▶ **Your goal**
Repeat the data below with no changes.

BEGIN Exercise materials

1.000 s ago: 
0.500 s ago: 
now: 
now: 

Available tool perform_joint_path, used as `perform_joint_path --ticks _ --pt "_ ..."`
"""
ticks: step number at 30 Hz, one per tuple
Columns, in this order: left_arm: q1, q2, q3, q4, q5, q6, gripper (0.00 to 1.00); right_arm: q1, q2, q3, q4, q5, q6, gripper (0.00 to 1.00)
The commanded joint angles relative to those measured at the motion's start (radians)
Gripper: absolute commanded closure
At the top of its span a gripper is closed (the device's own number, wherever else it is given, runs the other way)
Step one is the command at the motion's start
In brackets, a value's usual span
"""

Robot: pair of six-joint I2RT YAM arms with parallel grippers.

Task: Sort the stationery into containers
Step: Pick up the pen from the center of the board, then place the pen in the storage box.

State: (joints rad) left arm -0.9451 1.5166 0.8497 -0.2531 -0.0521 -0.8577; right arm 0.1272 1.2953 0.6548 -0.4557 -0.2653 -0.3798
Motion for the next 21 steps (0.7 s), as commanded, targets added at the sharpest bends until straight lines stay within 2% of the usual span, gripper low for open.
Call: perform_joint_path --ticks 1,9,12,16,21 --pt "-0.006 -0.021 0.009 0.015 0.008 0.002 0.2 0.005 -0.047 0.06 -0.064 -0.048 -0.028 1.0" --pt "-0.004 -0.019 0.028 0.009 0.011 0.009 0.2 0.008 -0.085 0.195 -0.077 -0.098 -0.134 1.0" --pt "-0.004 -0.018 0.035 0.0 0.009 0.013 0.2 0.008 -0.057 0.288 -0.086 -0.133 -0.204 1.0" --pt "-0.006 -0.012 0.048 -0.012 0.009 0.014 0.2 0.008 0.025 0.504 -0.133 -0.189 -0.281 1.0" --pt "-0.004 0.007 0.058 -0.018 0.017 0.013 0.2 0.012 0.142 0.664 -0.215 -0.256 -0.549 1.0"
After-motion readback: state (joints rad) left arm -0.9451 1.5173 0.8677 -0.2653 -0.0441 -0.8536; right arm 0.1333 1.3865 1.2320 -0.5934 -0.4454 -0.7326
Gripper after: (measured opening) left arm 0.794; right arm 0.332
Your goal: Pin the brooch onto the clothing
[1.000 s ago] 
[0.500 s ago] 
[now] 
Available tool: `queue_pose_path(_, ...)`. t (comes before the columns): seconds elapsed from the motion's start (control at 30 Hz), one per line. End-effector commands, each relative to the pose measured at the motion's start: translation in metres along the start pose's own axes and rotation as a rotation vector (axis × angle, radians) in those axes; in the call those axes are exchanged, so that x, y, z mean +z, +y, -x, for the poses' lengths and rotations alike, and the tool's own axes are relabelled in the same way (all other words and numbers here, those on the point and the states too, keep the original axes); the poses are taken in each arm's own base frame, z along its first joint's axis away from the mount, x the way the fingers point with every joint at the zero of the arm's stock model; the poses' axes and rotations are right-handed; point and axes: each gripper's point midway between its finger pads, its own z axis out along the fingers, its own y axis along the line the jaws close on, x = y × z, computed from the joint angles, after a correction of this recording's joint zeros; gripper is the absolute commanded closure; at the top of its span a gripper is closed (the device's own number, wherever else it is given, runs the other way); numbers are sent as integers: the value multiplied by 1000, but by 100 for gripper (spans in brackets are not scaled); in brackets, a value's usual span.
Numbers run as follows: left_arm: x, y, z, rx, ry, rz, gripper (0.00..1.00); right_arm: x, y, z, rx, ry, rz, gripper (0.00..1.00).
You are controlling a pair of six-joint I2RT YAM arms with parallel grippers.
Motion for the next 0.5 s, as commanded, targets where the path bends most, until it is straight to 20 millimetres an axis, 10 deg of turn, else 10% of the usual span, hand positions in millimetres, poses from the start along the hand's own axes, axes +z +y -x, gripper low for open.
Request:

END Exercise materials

▶ **Written solution**
1.000 s ago: 
0.500 s ago: 
now: 
now: 

Available tool perform_joint_path, used as `perform_joint_path --ticks _ --pt "_ ..."`
"""
ticks: step number at 30 Hz, one per tuple
Columns, in this order: left_arm: q1, q2, q3, q4, q5, q6, gripper (0.00 to 1.00); right_arm: q1, q2, q3, q4, q5, q6, gripper (0.00 to 1.00)
The commanded joint angles relative to those measured at the motion's start (radians)
Gripper: absolute commanded closure
At the top of its span a gripper is closed (the device's own number, wherever else it is given, runs the other way)
Step one is the command at the motion's start
In brackets, a value's usual span
"""

Robot: pair of six-joint I2RT YAM arms with parallel grippers.

Task: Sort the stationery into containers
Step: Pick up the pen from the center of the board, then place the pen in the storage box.

State: (joints rad) left arm -0.9451 1.5166 0.8497 -0.2531 -0.0521 -0.8577; right arm 0.1272 1.2953 0.6548 -0.4557 -0.2653 -0.3798
Motion for the next 21 steps (0.7 s), as commanded, targets added at the sharpest bends until straight lines stay within 2% of the usual span, gripper low for open.
Call: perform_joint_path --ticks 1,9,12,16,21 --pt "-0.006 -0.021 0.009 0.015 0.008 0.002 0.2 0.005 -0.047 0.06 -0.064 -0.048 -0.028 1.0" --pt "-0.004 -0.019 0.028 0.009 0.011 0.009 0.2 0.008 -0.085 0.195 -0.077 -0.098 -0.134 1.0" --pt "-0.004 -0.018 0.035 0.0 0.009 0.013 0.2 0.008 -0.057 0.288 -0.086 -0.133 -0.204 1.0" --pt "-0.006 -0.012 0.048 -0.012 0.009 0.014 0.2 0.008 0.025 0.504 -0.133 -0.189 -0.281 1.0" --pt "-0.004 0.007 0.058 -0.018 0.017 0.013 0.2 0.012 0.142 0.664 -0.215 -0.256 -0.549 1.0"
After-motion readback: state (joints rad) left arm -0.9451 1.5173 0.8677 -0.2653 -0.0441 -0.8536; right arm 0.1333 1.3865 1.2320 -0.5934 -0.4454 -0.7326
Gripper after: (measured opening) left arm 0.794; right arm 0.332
Your goal: Pin the brooch onto the clothing
[1.000 s ago] 
[0.500 s ago] 
[now] 
Available tool: `queue_pose_path(_, ...)`. t (comes before the columns): seconds elapsed from the motion's start (control at 30 Hz), one per line. End-effector commands, each relative to the pose measured at the motion's start: translation in metres along the start pose's own axes and rotation as a rotation vector (axis × angle, radians) in those axes; in the call those axes are exchanged, so that x, y, z mean +z, +y, -x, for the poses' lengths and rotations alike, and the tool's own axes are relabelled in the same way (all other words and numbers here, those on the point and the states too, keep the original axes); the poses are taken in each arm's own base frame, z along its first joint's axis away from the mount, x the way the fingers point with every joint at the zero of the arm's stock model; the poses' axes and rotations are right-handed; point and axes: each gripper's point midway between its finger pads, its own z axis out along the fingers, its own y axis along the line the jaws close on, x = y × z, computed from the joint angles, after a correction of this recording's joint zeros; gripper is the absolute commanded closure; at the top of its span a gripper is closed (the device's own number, wherever else it is given, runs the other way); numbers are sent as integers: the value multiplied by 1000, but by 100 for gripper (spans in brackets are not scaled); in brackets, a value's usual span.
Numbers run as follows: left_arm: x, y, z, rx, ry, rz, gripper (0.00..1.00); right_arm: x, y, z, rx, ry, rz, gripper (0.00..1.00).
You are controlling a pair of six-joint I2RT YAM arms with parallel grippers.
Motion for the next 0.5 s, as commanded, targets where the path bends most, until it is straight to 20 millimetres an axis, 10 deg of turn, else 10% of the usual span, hand positions in millimetres, poses from the start along the hand's own axes, axes +z +y -x, gripper low for open.
Request:

Nothing more is required for this answer.